L’Institut de politique progressive a déclaré jeudi que les nouveaux tarifs « coûteront probablement aux Américains 100 milliards de dollars par an » au total. Cependant, le directeur du commerce du groupe, Ed Gresser, a noté que l’ordre de l’administration « semble vulnérable à un recours judiciaire, et les tribunaux auront des motifs solides pour l’annuler ». « Ses allégations vagues sur le travail forcé à l’étranger ne résistent pas à un examen approfondi », a déclaré Gresser. Il a ajouté que « constitutionnellement, cela est probablement inacceptable en tant que tentative d’utiliser une loi destinée à résoudre des problèmes à l’étranger pour imposer une augmentation générale des tarifs ». Juridiquement, selon lui, la Section 301 exige des administrations qu’elles démontrent des « actions, politiques ou pratiques injustifiées » qui créent un fardeau pour le commerce des États-Unis, ce que cet ordre exécutif ne fait pas. « En faisant des déclarations émotionnelles sur le travail forcé, il ne fournit pas de preuves que les pays listés achètent des biens fabriqués avec du travail forcé, et ne démontre pas non plus que, s’ils le faisaient, cela créerait le « fardeau pour le commerce des États-Unis » légalement requis ».

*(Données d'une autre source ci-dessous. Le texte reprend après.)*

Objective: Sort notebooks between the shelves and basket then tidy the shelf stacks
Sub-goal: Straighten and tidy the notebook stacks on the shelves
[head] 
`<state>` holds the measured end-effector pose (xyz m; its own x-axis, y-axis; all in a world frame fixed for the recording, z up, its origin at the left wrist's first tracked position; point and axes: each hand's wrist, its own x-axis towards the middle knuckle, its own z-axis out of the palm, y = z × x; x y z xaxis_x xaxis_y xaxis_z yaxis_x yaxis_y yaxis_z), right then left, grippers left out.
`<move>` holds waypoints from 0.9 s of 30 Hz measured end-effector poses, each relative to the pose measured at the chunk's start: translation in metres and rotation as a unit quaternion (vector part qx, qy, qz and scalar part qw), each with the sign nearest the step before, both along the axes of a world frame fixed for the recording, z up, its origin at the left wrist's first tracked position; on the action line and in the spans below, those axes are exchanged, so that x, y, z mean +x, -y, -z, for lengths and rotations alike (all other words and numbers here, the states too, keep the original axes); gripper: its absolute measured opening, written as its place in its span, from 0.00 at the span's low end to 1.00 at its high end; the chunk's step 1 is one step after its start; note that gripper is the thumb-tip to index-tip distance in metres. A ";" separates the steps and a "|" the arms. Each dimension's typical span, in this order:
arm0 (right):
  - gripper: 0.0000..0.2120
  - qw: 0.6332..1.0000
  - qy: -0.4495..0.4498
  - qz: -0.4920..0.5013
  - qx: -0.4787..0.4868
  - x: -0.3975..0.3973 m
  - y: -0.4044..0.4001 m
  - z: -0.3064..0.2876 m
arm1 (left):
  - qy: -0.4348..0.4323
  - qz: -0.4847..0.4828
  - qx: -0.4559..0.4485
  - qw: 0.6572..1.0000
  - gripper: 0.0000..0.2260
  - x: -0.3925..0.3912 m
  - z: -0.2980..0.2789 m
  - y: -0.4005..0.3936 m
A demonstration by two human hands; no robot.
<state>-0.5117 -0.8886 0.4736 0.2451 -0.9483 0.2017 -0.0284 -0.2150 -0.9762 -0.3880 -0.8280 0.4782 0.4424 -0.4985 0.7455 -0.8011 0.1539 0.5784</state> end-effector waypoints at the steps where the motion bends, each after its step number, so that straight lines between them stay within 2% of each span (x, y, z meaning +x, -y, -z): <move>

Le congressman Brendan Boyle (démocrate de Pennsylvanie), membre éminent du Comité du budget de la Chambre des représentants, a déclaré dans sa déclaration que « ces nouveaux tarifs sont la même chose : une taxe nationale sur les ventes qui rendra la vie encore plus difficile pour les familles qui luttent déjà avec les coûts de la guerre irresponsable de Trump en Iran ».